### Data records
* * *
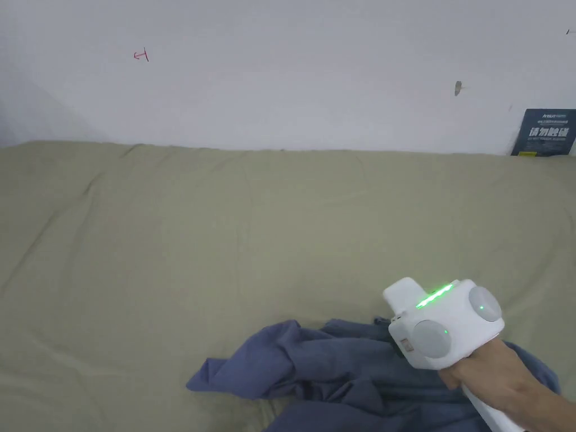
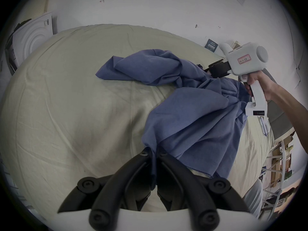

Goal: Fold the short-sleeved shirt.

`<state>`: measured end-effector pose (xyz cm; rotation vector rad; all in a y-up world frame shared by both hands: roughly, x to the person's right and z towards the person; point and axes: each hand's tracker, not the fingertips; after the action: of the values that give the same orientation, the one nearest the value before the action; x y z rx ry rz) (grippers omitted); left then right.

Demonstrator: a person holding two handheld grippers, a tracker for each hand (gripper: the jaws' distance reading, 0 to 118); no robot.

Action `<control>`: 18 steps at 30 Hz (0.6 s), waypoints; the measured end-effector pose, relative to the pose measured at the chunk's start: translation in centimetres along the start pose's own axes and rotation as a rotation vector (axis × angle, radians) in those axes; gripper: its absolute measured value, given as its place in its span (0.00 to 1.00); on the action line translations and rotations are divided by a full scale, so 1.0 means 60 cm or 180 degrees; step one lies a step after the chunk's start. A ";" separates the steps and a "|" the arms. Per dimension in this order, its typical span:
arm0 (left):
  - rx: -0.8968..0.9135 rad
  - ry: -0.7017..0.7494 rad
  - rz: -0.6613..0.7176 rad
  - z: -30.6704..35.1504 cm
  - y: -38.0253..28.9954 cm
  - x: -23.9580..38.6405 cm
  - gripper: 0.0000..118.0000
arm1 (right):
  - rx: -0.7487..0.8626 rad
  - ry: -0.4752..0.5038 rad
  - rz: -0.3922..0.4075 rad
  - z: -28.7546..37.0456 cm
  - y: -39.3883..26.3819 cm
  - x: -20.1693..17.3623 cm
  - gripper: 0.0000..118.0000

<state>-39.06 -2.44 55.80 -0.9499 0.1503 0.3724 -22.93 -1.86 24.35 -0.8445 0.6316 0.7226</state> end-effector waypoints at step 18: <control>0.0360 0.0374 0.0020 0.073 0.051 0.002 0.01 | 0.0680 0.0120 -0.0999 0.275 -0.051 0.183 0.02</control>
<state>-40.24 2.80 55.97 -0.8597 0.2788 0.3108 -10.56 13.87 26.07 -0.7385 0.5817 0.3488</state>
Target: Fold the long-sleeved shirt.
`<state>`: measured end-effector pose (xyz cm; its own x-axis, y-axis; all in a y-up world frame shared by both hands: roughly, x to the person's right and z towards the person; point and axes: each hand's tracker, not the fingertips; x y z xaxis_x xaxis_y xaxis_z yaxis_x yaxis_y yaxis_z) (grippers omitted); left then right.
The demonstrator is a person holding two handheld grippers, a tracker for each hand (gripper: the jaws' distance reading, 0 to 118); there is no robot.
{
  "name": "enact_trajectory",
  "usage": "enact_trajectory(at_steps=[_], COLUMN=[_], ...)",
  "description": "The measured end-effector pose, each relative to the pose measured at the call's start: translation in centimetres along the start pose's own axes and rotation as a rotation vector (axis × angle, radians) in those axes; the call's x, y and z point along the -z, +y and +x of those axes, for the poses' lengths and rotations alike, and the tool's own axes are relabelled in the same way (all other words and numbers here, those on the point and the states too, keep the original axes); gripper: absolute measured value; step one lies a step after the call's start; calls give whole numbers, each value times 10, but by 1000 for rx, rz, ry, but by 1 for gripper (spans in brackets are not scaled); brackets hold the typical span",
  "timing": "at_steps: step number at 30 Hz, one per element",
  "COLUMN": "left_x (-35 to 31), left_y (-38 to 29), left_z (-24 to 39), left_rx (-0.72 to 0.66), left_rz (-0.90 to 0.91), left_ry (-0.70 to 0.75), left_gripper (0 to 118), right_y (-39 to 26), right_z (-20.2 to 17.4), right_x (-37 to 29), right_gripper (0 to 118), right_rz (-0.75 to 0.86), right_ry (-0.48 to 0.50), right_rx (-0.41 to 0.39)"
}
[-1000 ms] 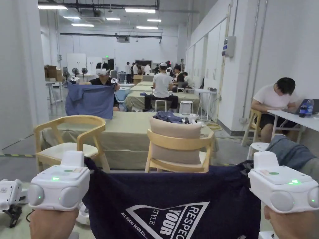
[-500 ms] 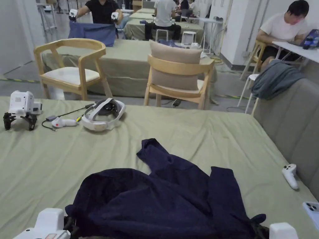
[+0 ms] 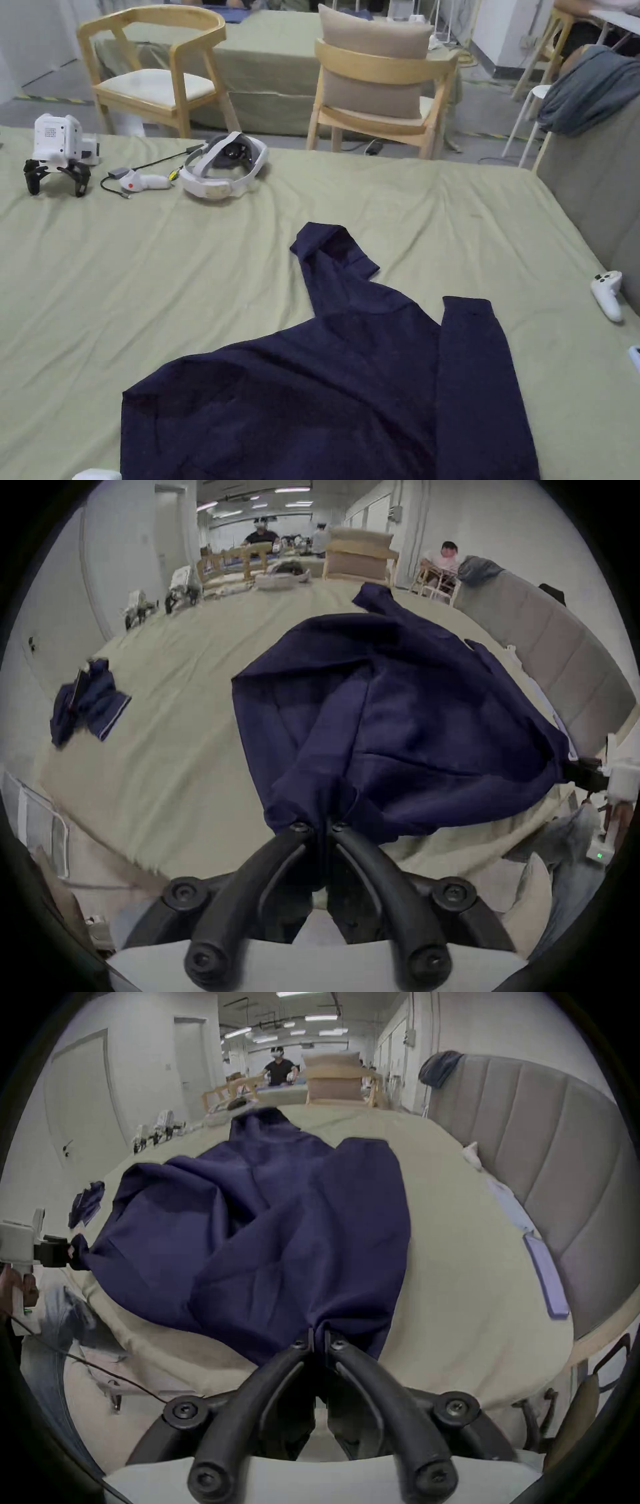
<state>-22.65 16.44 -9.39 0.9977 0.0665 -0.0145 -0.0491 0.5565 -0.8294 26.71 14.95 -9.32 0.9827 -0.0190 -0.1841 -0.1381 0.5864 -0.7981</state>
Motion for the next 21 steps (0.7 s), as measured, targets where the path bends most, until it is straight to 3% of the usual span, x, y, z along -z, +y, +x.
enact_trajectory(at_steps=[2, 3, 6, 9, 12, 13, 14, 15, 16, 17, 18, 21], left_x=[-6, -10, -37, -48, -54, -55, -61, -63, -62, -60, -54, -35], left_y=[3, 4, 2, 7, 25, 32, 42, 48, 53, 58, 64, 76], left_z=[0, -3, -8, -10, -15, -16, -19, -19, -19, -20, -20, -28], left_rx=[-18, -55, -68, -70, -75, -90, -113, -142, -155, -143, -116, -70], left_rz=[6, 22, 107, 150, 233, 242, 256, 303, 341, 360, 354, 316], left_ry=[27, 51, 50, 152, 177, 164, 155, 130, 120, 100, 109, 86], left_gripper=[99, 110, 106, 108, 107, 104, 98, 78, 49, 15, 5, 4], right_y=[1, 2, 10, 31, 61, 70, 77, 85, 90, 91, 93, 99], right_z=[-1, -2, -6, -3, -11, -14, -17, -21, -26, -27, -30, -37], right_x=[-1, -5, -33, -57, -71, -74, -74, -72, -68, -61, -57, -49], right_gripper=[89, 118, 116, 116, 115, 111, 98, 61, 24, 1, 0, 0], right_rz=[-14, 2, 98, 227, 371, 430, 482, 504, 521, 538, 550, 538], right_ry=[-19, -64, -128, -161, -132, -99, -75, -74, -98, -125, -118, -47], right_rx=[12, -2, -33, 7, 37, 46, 45, 38, 33, 27, 27, 64])
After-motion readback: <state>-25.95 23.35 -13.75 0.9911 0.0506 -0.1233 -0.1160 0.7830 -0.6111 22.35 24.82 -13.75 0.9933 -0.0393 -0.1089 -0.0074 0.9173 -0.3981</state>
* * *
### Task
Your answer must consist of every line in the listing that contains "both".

### Output for this exercise
`<state>`: measured end-effector pose (xyz cm; rotation vector rad; all in a y-up world frame shared by both hands: roughly, x to the person's right and z towards the person; point and axes: each hand's tracker, not the fingertips; after the action: of the values that give the same orientation, the one nearest the value before the action; x y z rx ry rz) (grippers omitted); left then right.
`<state>`: measured end-effector pose (xyz cm; its own x-axis, y-axis; all in a y-up world frame shared by both hands: roughly, x to the person's right and z towards the person; point and axes: each hand's tracker, not the fingertips; x y z xaxis_x xaxis_y xaxis_z yaxis_x yaxis_y yaxis_z) (grippers omitted); left then right.

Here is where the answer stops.